# ASSIGNED TASK:
Each line in the records below, from the one that contains "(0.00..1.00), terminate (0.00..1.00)" to the one that contains "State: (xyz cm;", should be reproduced exactly, the first and last included.

# DATA SECTION:
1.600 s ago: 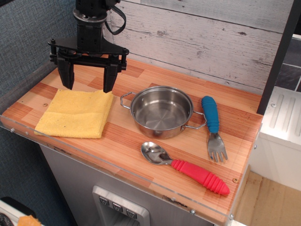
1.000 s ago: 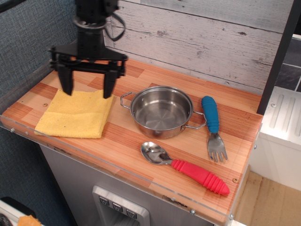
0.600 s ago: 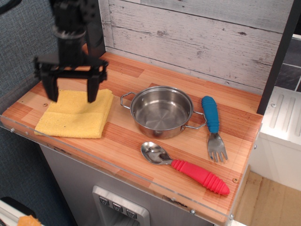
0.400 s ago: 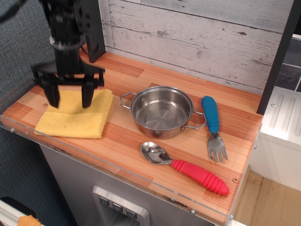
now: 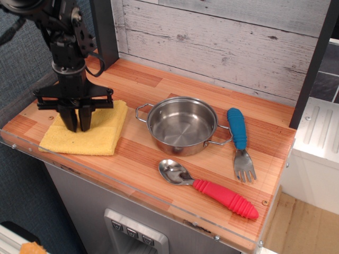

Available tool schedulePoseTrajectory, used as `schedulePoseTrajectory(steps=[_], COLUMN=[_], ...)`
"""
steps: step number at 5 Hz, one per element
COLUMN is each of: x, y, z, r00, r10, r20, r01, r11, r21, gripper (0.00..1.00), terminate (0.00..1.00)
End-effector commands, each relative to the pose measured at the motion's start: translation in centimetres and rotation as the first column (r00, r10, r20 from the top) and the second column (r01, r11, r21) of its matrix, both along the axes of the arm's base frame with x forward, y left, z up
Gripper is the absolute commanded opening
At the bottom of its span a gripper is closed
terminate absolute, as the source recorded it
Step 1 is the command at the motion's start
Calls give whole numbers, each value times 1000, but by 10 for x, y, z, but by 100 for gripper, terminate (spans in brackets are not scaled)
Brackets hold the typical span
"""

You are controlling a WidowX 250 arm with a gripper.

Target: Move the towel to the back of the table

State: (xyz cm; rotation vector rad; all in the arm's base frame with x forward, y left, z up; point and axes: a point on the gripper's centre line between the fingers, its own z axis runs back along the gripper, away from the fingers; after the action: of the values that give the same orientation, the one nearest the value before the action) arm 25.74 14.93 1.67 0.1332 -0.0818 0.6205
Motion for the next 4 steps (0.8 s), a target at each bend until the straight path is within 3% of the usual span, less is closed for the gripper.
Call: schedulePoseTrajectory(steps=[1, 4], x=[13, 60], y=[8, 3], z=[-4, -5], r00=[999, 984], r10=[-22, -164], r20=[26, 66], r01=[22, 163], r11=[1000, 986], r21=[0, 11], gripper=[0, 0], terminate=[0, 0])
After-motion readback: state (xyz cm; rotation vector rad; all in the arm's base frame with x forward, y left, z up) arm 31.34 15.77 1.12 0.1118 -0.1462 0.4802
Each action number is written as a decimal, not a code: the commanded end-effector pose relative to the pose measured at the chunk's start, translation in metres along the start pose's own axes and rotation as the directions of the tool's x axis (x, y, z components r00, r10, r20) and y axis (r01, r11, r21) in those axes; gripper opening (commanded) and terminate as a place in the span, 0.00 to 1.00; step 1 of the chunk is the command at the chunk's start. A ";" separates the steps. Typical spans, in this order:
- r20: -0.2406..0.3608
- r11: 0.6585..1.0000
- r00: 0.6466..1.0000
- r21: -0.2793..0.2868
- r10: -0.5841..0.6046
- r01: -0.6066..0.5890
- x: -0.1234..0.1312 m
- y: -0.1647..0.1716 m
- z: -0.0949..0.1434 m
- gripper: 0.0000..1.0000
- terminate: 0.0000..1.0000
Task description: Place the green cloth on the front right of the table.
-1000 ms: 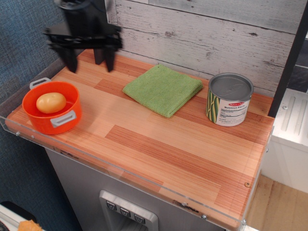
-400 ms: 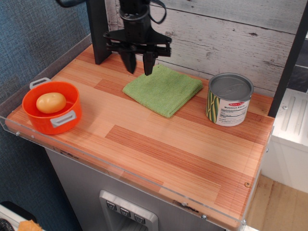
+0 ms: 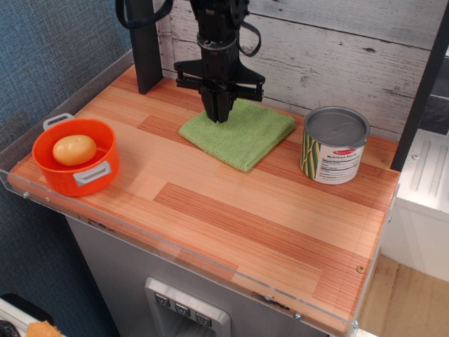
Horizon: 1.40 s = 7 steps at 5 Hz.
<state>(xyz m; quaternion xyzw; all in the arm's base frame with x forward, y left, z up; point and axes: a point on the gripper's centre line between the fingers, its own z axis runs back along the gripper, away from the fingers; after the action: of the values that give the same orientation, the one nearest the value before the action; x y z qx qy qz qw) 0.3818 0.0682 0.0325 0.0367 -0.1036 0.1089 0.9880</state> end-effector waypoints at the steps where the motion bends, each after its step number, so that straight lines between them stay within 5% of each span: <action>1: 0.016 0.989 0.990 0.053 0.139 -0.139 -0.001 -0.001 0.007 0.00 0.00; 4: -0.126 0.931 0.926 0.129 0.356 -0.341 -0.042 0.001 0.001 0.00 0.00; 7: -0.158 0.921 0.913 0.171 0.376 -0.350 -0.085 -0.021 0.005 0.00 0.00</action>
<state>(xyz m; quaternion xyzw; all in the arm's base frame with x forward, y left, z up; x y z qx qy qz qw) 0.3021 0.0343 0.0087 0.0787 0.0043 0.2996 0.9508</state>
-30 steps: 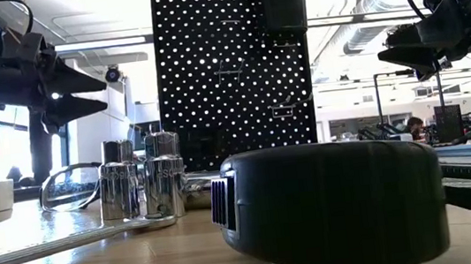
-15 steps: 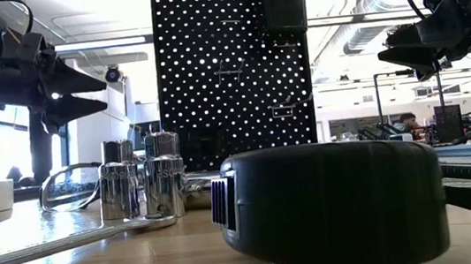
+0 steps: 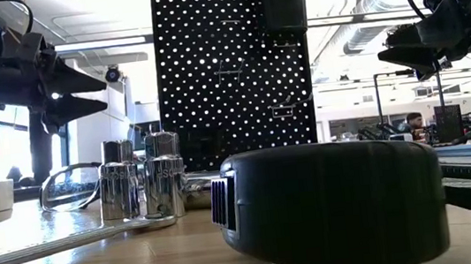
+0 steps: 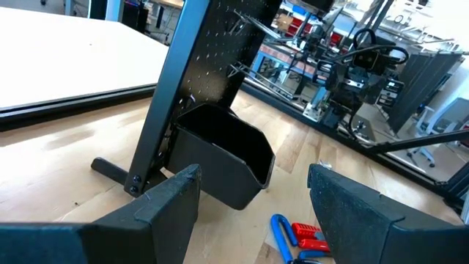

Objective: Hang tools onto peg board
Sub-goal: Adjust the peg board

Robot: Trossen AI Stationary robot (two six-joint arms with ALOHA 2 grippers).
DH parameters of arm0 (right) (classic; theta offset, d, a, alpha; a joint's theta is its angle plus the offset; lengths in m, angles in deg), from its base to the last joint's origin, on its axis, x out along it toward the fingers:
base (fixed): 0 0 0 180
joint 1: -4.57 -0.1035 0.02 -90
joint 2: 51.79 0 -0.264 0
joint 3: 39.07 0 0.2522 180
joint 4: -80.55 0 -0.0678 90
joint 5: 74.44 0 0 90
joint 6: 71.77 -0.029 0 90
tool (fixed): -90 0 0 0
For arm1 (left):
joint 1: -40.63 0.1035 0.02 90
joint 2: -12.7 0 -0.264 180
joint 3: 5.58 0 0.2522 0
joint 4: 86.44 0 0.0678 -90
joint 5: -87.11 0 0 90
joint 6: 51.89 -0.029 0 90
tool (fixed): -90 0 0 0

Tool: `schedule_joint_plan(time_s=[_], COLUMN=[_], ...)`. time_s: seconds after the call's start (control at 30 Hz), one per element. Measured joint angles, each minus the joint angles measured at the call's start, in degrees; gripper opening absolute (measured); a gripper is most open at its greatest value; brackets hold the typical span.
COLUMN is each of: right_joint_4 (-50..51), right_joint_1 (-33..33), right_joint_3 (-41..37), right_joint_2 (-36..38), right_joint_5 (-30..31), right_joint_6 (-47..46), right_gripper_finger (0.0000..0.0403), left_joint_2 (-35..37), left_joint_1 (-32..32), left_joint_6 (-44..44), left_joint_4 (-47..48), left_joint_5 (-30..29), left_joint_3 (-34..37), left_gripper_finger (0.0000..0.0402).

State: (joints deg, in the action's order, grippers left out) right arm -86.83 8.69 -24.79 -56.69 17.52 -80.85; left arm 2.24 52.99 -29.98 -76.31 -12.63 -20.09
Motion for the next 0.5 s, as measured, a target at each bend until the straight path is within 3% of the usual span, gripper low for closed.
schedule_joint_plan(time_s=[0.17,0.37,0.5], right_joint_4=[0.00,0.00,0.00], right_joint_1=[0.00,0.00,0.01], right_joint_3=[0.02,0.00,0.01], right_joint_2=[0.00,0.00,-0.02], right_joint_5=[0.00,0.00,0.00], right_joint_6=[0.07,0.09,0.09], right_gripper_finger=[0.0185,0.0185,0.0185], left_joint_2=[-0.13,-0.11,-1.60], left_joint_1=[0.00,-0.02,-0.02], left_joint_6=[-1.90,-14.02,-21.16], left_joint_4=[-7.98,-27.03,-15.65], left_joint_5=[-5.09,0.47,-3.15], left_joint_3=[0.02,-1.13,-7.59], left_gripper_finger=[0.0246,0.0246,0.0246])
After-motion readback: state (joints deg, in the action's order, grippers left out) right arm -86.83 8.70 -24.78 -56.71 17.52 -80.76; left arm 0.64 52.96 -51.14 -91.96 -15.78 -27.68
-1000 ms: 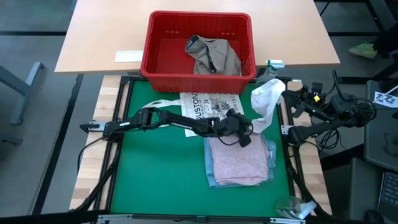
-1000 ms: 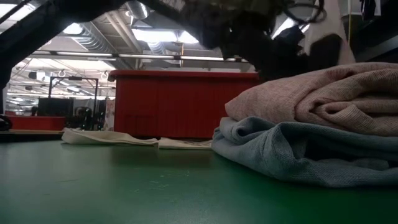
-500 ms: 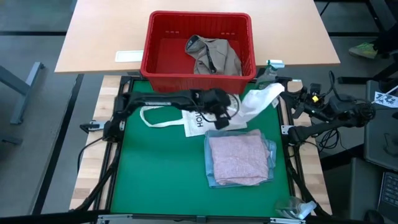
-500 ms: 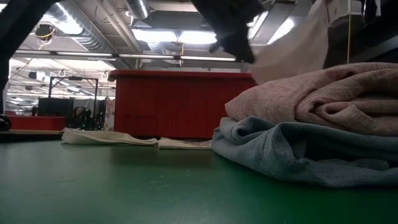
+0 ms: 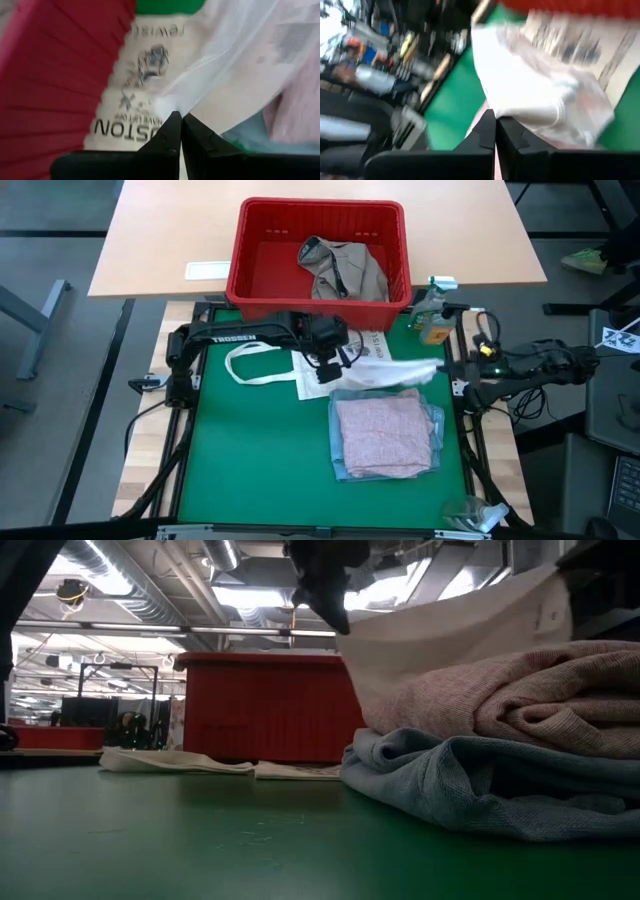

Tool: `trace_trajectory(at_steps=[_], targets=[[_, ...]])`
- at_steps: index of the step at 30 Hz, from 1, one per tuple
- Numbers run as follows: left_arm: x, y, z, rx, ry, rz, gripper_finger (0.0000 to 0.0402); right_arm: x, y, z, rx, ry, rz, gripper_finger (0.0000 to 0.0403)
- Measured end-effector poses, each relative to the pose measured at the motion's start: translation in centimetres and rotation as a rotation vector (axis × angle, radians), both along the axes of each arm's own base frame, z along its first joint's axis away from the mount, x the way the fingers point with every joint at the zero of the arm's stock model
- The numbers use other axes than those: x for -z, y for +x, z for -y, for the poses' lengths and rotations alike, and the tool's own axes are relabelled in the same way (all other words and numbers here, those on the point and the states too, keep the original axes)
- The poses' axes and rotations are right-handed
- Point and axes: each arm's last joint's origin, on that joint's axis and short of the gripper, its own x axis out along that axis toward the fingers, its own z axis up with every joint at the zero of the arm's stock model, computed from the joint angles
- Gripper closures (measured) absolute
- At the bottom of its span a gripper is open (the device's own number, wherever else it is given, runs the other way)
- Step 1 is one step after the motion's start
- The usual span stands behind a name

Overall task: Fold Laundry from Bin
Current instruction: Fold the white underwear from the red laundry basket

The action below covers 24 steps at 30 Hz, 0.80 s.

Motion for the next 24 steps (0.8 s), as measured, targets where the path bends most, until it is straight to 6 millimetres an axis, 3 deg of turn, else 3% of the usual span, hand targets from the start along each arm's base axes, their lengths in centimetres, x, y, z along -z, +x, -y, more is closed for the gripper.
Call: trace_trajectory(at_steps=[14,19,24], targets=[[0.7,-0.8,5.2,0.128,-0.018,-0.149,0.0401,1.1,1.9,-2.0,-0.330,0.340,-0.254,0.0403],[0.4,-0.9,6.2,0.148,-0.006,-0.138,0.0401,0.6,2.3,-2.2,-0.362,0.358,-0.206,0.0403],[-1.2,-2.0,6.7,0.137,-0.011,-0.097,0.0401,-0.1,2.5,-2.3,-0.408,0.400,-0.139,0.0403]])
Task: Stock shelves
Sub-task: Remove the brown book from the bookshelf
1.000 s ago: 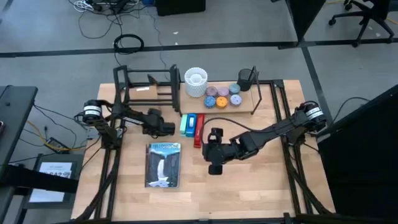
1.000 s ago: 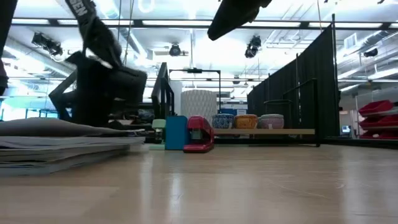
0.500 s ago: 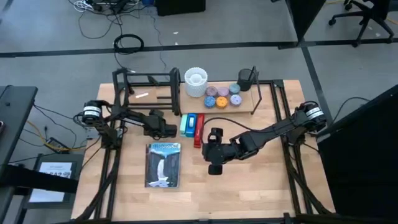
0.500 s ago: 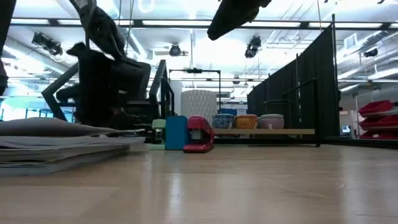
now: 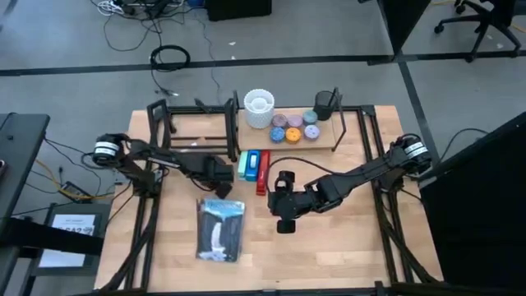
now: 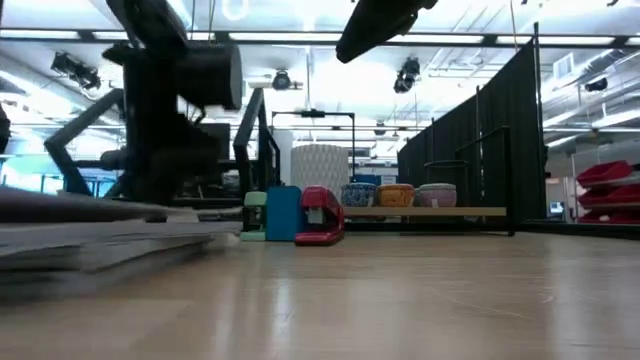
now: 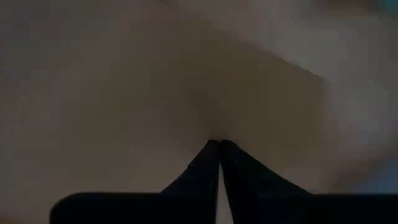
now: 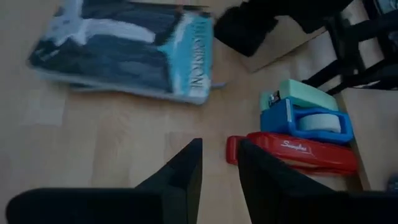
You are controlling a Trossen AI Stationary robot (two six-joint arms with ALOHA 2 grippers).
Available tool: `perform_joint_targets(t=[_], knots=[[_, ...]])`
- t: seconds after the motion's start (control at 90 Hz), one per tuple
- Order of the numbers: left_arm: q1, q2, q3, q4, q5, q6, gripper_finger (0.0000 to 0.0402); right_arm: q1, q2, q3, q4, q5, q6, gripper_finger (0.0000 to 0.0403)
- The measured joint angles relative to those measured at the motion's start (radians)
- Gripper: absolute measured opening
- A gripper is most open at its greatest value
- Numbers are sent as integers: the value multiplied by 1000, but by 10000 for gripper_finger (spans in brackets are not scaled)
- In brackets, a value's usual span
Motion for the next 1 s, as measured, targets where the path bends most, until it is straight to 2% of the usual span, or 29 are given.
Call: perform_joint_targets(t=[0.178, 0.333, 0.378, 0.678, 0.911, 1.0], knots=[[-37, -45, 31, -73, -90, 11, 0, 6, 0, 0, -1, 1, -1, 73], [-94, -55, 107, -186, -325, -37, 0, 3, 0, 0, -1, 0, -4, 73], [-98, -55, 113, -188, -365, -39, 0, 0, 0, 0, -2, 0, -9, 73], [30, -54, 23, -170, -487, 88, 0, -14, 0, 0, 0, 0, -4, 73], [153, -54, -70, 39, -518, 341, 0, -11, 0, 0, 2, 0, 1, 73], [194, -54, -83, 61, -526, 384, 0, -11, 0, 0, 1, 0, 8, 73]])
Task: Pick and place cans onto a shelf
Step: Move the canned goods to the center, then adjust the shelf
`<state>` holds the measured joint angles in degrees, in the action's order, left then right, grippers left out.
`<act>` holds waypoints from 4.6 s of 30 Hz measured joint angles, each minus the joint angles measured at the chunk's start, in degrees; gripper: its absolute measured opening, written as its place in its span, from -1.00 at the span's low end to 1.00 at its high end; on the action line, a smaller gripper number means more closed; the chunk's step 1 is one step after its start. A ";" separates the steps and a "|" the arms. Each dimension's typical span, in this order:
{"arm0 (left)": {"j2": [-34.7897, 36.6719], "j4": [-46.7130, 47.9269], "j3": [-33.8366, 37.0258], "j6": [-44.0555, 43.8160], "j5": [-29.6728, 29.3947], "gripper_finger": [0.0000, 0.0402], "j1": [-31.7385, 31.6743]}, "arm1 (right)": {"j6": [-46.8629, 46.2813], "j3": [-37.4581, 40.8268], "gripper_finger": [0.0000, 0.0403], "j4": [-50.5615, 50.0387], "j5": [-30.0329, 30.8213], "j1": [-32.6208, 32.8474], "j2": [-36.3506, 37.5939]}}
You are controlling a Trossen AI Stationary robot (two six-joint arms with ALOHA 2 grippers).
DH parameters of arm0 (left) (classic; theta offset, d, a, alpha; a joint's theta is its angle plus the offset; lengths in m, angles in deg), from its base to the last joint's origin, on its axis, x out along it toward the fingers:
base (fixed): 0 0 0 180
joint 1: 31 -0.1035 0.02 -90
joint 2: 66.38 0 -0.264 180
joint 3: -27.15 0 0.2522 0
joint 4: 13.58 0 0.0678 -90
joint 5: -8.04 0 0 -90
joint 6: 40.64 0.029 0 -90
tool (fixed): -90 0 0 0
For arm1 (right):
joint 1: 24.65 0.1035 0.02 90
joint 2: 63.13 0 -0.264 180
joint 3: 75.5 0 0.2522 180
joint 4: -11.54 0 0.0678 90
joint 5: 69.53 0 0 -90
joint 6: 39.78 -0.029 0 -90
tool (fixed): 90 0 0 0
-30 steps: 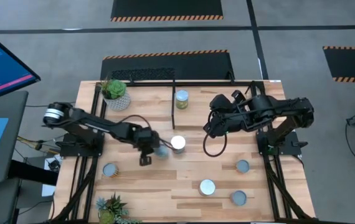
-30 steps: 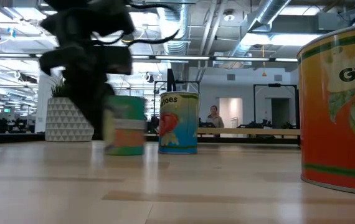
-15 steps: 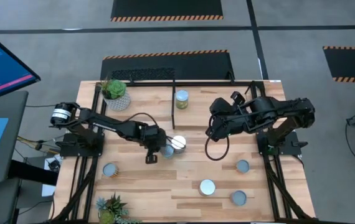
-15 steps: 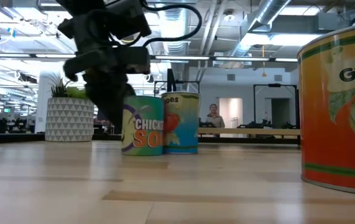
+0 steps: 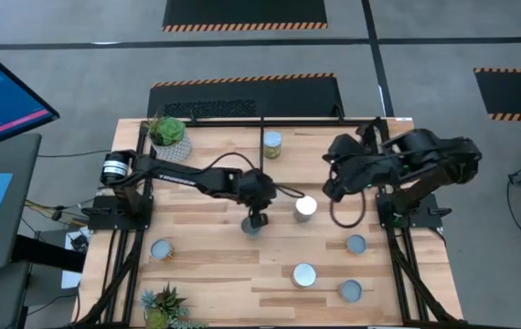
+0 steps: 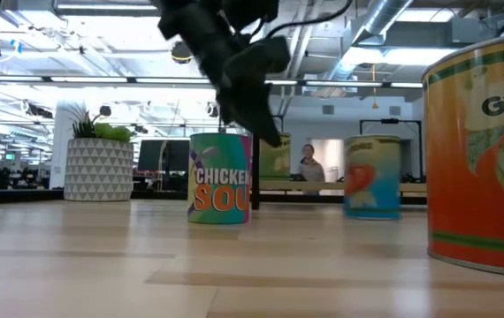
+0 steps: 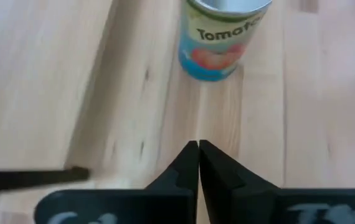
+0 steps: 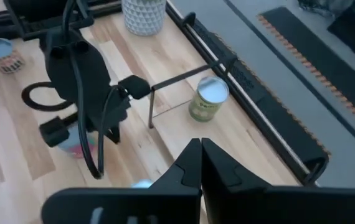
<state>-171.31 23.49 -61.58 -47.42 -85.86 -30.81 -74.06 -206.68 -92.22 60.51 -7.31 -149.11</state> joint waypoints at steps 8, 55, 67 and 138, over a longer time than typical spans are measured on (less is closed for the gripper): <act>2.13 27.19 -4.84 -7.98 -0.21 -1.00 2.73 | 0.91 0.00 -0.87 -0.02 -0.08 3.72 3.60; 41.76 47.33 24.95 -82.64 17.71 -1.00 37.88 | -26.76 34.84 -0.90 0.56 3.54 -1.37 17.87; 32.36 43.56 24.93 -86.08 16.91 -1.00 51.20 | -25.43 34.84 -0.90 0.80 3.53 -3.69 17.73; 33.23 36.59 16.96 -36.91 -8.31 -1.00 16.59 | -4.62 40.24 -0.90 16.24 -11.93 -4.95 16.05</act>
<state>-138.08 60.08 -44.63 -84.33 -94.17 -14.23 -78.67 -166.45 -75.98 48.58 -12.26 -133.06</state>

# SOLUTION TO THIS EXERCISE:
COLUMN is each of: x, y, z, r00, r10, r20, r01, r11, r21, gripper (0.00..1.00), terminate (0.00..1.00)
End-effector commands, each relative to the pose measured at the motion's start: translation in centimetres and rotation as the first column (r00, r10, r20 from the top) and the second column (r01, r11, r21) of its matrix, both along the axes of the arm's base frame with x forward, y left, z up
Gripper is the absolute commanded opening
At the bottom of its span a gripper is closed
terminate absolute, as the source recorded it
Step 1 is the command at the motion's start
Calls give whole numbers, each value times 1000, but by 10 for x, y, z, but by 100 for gripper, terminate (spans in brackets are not scaled)
Brackets hold the typical span
"""

You are controlling a WidowX 250 arm with a gripper.

Target: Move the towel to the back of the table

State: (xyz cm; rotation vector rad; all in the arm's base frame with x forward, y left, z up; point and axes: a point on the gripper's centre line between the fingers, its own z axis runs back along the gripper, away from the fingers; after the action: of the values that give the same orientation, the one nearest the value before the action) arm 25.74 14.93 1.67 0.1332 -0.0818 0.6205

Work on this exercise is now complete.